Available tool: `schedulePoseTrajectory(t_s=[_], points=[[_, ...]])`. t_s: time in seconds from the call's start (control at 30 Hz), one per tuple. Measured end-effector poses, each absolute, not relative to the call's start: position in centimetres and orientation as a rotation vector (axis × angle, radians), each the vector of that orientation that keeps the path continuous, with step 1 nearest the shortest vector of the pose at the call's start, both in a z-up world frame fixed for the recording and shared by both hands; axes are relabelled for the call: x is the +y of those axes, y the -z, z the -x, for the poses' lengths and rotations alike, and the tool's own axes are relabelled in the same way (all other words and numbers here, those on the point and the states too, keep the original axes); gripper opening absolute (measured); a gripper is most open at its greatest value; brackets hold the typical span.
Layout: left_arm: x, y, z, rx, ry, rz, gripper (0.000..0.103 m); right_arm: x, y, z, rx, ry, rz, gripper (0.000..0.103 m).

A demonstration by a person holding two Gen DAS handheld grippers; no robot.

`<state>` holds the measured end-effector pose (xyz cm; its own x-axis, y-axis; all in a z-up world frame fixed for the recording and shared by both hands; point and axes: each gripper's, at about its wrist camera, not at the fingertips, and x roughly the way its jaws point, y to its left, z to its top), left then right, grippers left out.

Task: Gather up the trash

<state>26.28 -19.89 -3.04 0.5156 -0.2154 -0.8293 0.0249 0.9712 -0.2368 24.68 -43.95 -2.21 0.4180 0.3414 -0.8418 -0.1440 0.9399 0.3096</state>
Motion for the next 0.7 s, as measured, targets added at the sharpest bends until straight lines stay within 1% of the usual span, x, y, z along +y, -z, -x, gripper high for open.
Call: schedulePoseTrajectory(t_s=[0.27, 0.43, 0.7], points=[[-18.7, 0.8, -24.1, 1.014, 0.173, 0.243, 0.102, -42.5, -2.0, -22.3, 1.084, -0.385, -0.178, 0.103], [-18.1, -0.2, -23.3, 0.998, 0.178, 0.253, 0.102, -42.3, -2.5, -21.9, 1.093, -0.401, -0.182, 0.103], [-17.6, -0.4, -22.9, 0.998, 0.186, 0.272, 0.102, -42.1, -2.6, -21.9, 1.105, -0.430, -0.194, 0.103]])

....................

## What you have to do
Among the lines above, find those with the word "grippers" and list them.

## Task result
A demonstration by a person holding two Gen DAS handheld grippers; no robot.
`<state>` holds the measured end-effector pose (xyz cm; its own x-axis, y-axis; all in a z-up world frame fixed for the recording and shared by both hands; point and axes: each gripper's, at about its wrist camera, not at the fingertips, and x roughly the way its jaws point, y to its left, z to its top), left then right, grippers left out.

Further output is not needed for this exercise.